Ferie non godute tassate in busta paga

Sulle ferie non godute si applica comunque una trattenuta INPS in veste di contribuzione obbligatoria: il rimborso in busta paga si ottiene solo al momento della fruizione effettiva.

Io e miei colleghi abbiamo accumulato molti giorni di ferie, che ci siamo visti tassare in busta paga, con relativa decurtazione rispetto all’abituale netto. Non parliamo di imposizione fiscale su eventuale indennità sostitutiva per ferie non godute, ma di applicazione d’imposta sui giorni di ferie arretrate.
Abbiamo inteso bene? È comunque corretta questa procedura? Recupereremo quanto tassato una volta consumate tali ferie?

Domanda di: A.F.

La procedura è corretta, fatto salvo il conteggio dei contributi sulle ore di ferie non godute che non ho modo di verificare. La normativa attualmente in vigore in materia di ferie (D.Lgs. 66/2003) prevede che ogni lavoratore goda di almeno 4 settimane di ferie per ogni anno di servizio.

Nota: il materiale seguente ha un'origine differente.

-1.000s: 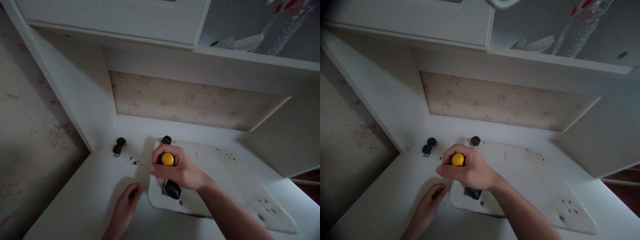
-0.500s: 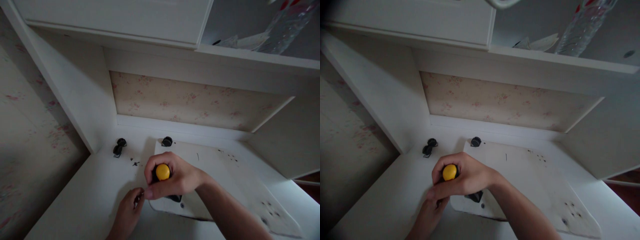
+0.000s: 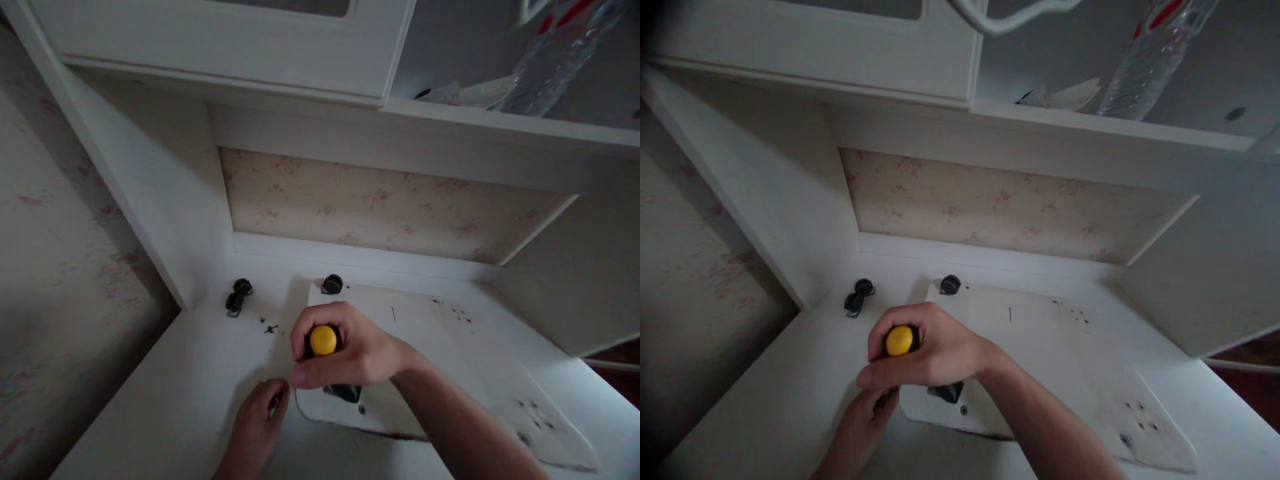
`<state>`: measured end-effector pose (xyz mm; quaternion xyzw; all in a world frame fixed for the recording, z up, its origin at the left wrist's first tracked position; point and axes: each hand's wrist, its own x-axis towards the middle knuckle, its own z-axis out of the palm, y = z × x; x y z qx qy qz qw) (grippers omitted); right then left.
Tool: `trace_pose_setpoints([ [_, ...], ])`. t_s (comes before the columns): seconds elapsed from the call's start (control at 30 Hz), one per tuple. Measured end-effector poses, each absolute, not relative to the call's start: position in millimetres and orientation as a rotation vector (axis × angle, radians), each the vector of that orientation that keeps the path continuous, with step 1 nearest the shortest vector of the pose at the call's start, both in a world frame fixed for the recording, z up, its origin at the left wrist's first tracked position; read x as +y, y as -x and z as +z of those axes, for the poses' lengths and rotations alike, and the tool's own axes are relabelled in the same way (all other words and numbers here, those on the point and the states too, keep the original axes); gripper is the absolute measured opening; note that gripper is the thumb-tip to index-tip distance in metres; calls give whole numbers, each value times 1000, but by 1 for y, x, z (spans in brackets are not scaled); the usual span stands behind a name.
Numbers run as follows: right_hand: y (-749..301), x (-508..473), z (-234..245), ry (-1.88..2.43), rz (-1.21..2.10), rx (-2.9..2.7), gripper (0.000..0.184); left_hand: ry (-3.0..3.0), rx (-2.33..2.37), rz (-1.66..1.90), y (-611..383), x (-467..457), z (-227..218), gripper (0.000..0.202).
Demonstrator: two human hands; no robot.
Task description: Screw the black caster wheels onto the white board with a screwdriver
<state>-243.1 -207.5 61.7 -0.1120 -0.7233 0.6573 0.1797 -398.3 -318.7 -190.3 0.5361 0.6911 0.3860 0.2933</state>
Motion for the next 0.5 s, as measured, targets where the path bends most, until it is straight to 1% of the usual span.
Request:
trace_pose_setpoints([
  [0.07, 245, -209, 61, 406, 1739, -2057, 24, -1433, 1844, 1039, 398, -319, -189, 29],
  [0.17, 250, -216, 55, 653, 1434, -1915, 22, -1445, 1845, 1060, 397, -320, -184, 27],
  [0.2, 251, -218, 53, 690, 1387, -1872, 22, -1448, 1845, 1059, 397, -320, -184, 26],
  [0.27, 250, -221, 52, 651, 1451, -1854, 22, -1452, 1847, 1044, 397, -320, -183, 26],
  [0.4, 240, -214, 59, 355, 1787, -1957, 25, -1446, 1818, 1026, 398, -320, -186, 28],
  [0.5, 237, -209, 62, 259, 1879, -2008, 24, -1428, 1828, 1014, 398, -320, -186, 29],
])
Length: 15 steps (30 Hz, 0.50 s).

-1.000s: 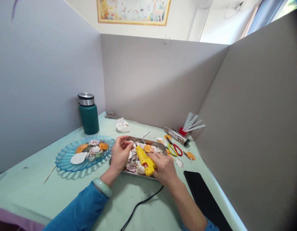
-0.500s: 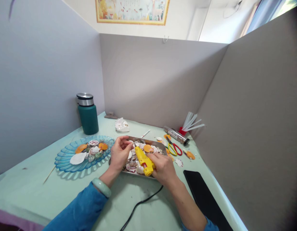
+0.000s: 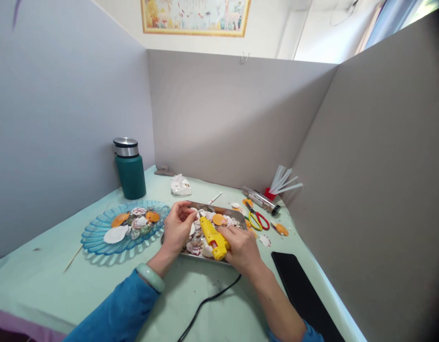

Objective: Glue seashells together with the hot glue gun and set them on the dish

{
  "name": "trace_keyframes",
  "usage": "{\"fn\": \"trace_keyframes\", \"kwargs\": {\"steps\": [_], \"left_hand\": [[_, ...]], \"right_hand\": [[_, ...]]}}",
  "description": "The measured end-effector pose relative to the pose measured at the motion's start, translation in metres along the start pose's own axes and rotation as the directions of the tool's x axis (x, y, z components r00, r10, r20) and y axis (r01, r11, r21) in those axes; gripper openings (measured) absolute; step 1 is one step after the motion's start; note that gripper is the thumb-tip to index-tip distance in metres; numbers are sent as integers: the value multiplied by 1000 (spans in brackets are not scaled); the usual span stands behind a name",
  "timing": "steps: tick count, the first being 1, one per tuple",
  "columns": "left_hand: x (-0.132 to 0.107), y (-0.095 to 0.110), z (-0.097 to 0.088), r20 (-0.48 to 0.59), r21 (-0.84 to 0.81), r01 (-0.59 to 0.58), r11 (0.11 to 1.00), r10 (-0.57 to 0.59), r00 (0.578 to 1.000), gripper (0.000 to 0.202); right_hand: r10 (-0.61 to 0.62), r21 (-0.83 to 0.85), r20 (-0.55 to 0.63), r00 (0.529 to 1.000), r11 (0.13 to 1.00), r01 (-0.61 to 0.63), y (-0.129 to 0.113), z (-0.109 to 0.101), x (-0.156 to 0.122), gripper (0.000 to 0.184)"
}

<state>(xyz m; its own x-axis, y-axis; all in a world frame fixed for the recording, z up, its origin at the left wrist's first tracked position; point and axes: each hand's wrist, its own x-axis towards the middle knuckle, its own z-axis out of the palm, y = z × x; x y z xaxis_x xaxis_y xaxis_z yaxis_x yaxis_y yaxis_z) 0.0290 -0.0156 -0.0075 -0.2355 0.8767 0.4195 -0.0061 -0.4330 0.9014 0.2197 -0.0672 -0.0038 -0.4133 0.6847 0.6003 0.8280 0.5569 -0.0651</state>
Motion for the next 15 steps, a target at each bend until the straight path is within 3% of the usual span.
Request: {"fn": "trace_keyframes", "kwargs": {"steps": [15], "left_hand": [[-2, 6, 0, -24, 89, -45, 995, 47, 999, 30]], "right_hand": [[-1, 26, -7, 1000, 1000, 1, 1, 0, 0, 34]]}}
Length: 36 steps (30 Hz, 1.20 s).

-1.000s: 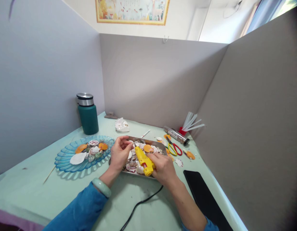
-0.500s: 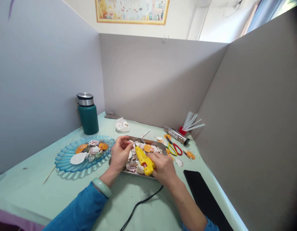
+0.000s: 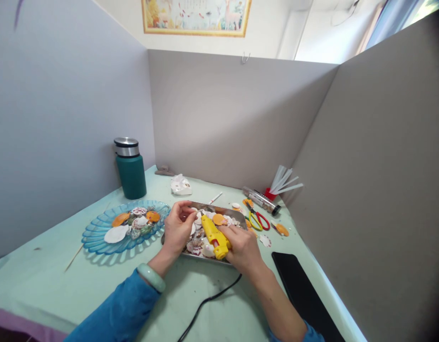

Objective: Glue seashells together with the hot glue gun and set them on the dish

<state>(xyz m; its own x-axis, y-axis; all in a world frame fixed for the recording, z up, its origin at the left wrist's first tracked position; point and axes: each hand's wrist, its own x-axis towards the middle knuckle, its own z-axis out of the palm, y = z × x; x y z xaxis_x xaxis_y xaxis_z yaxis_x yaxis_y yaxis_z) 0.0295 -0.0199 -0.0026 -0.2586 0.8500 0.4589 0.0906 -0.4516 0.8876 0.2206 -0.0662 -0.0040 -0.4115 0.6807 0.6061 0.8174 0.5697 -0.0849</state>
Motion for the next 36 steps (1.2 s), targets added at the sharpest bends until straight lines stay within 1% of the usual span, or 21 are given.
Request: {"fn": "trace_keyframes", "kwargs": {"steps": [5, 11, 17, 27, 31, 36], "left_hand": [[-1, 0, 0, 6, 26, -4, 1000, 4, 1000, 30], [0, 0, 0, 19, 12, 1, 1000, -1, 1000, 29], [-1, 2, 0, 10, -9, 12, 1000, -12, 1000, 31], [0, 1, 1, 8, -43, 17, 999, -17, 1000, 30], [-1, 1, 1, 16, -30, 9, 1000, -9, 1000, 30], [-1, 0, 1, 17, -20, 13, 1000, -13, 1000, 30]], "right_hand": [[-1, 7, -6, 1000, 1000, 1, 0, 0, 1, 35], [11, -10, 3, 1000, 1000, -11, 0, 0, 0, 35], [31, 10, -20, 999, 999, -31, 1, 1, 0, 35], [-1, 21, -12, 1000, 1000, 1, 0, 0, 0, 37], [25, 2, -4, 1000, 1000, -25, 1, 1, 0, 38], [22, 40, -34, 999, 999, -20, 2, 3, 0, 38]]}}
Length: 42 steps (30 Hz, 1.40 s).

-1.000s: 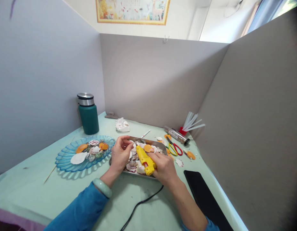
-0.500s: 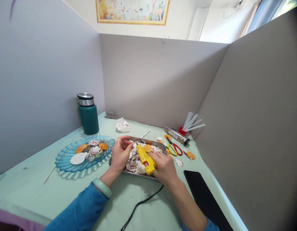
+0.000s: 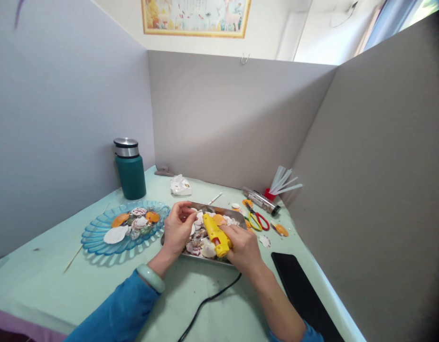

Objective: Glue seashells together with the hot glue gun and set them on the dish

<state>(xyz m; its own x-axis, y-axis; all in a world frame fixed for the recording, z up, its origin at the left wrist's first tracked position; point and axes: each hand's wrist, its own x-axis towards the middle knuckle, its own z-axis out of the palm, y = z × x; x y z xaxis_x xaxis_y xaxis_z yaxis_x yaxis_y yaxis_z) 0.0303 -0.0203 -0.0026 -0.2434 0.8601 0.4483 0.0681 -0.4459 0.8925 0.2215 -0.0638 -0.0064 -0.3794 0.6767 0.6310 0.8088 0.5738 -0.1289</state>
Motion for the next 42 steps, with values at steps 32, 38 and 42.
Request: {"fn": "trace_keyframes", "kwargs": {"steps": [32, 38, 42], "left_hand": [[-1, 0, -1, 13, 15, -15, 1000, 15, 1000, 29], [0, -2, 0, 12, 16, -36, 999, 36, 999, 28], [-1, -1, 0, 15, 18, -34, 999, 34, 999, 29]], "right_hand": [[9, -7, 25, 1000, 1000, -9, 0, -1, -1, 33], [-6, -26, 43, 999, 1000, 7, -3, -2, 0, 32], [16, -24, 38, 999, 1000, -15, -2, -1, 0, 36]]}}
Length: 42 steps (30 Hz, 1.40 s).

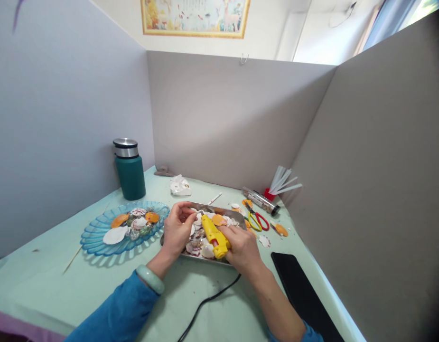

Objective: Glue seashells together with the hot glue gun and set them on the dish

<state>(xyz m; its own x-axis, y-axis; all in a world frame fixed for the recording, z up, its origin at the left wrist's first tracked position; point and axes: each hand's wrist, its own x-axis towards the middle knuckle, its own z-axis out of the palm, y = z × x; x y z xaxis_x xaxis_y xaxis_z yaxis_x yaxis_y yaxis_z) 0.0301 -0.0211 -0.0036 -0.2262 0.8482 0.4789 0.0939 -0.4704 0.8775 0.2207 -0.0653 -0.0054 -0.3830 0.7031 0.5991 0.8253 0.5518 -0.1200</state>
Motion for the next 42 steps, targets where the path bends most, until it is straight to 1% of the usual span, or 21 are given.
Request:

Di queste settimane, almeno 2 devono essere fatte nell’anno di maturazione mentre le restanti possono essere godute nei 18 mesi successivi al medesimo anno.

Per comprendere meglio faccio l’esempio che probabilmente riguarda il lettore (2014): due settimane da fare obbligatoriamente nel 2014 e le restanti entro il 30.06.2016. Queste 4 settimane, a differenza dei giorni ulteriori eventualmente previsti dalla contrattazione di riferimento, non possono essere monetizzate, se non nell’ipotesi di cessazione del rapporto di lavoro. A questo obbligo di Legge l’Inps ha fatto seguire l’obbligazione contributiva. Il significato pratico trasmesso dall’Istituto previdenziale è il seguente: il lavoratore dovrebbe aver esaurito le ferie del 2014 come previsto dalla normativa e, se non lo ha fatto, deve quantomeno pagare i contributi.

Posso però tranquillizzare il lettore sul fatto che se ha subito maggiori trattenute per questa ragione, nel momento in cui godrà effettivamente del periodo feriale si vedrà restituire i contributi anticipati ottenendo così un netto in busta più alto del previsto (che compensa esattamente le maggiori trattenute precedentemente subite).